WHAT THE EXERCISE ASKS:
Show each line of the records in which the word "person" occurs.

Data records
+ + + + + + +

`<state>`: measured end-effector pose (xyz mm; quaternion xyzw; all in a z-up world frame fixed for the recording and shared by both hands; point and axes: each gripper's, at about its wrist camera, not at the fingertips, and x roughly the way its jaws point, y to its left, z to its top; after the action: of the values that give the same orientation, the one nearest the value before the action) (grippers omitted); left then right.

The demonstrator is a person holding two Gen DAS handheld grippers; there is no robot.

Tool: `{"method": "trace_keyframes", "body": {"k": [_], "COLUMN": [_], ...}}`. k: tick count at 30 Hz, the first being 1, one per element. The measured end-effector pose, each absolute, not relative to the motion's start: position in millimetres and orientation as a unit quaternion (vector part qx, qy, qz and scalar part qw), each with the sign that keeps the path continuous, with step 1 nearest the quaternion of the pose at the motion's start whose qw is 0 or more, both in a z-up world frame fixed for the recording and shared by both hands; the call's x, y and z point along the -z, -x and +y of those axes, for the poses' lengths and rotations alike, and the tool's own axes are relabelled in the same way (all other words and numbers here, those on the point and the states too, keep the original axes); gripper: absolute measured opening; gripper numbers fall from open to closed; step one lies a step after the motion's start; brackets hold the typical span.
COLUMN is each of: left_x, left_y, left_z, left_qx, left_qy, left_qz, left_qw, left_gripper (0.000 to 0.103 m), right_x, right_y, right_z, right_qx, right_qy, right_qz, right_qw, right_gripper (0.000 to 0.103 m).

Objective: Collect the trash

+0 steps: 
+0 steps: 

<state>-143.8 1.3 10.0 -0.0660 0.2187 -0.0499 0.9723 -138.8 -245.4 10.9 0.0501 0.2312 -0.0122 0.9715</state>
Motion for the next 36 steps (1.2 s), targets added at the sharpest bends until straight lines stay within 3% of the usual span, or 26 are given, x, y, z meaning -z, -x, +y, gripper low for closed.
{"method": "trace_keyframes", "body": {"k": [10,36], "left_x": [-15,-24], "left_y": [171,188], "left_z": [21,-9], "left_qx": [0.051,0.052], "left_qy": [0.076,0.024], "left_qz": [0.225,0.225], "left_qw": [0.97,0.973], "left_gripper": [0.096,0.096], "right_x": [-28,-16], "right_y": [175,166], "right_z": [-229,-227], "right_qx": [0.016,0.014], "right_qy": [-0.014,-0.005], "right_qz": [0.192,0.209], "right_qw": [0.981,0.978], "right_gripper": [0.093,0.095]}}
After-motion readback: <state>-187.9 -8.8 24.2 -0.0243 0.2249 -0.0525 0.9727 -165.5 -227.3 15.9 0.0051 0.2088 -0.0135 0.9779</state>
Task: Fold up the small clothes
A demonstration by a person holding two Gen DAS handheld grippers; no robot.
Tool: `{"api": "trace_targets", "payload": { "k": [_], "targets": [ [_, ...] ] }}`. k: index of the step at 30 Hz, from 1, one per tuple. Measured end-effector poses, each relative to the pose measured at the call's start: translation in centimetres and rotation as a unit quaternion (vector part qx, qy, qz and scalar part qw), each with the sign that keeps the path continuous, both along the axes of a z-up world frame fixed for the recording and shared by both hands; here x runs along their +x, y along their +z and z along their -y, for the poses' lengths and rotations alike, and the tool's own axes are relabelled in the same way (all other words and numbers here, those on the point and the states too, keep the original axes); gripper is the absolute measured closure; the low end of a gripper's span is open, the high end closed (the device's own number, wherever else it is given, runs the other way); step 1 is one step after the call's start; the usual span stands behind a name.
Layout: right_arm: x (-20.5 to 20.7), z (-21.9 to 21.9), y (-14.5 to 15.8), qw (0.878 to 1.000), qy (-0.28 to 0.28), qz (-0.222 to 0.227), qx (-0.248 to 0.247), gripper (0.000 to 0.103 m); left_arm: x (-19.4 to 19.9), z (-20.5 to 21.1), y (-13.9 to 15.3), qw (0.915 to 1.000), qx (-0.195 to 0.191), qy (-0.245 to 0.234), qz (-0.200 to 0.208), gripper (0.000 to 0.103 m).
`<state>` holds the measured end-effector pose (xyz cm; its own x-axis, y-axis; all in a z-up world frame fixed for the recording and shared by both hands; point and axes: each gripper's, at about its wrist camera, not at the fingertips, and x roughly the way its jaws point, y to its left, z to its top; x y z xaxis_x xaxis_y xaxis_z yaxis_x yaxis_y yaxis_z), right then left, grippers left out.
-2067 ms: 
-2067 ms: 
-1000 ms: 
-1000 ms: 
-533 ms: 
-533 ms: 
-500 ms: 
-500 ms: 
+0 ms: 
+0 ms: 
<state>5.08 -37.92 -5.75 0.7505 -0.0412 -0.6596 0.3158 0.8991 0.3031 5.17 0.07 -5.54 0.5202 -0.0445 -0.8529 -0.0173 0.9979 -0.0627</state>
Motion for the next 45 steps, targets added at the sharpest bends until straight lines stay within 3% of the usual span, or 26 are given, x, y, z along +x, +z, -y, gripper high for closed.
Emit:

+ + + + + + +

ANSWER BELOW:
The demonstrator is a person holding two Gen DAS handheld grippers; there is no robot.
A demonstration by a person holding two Gen DAS handheld grippers; no robot.

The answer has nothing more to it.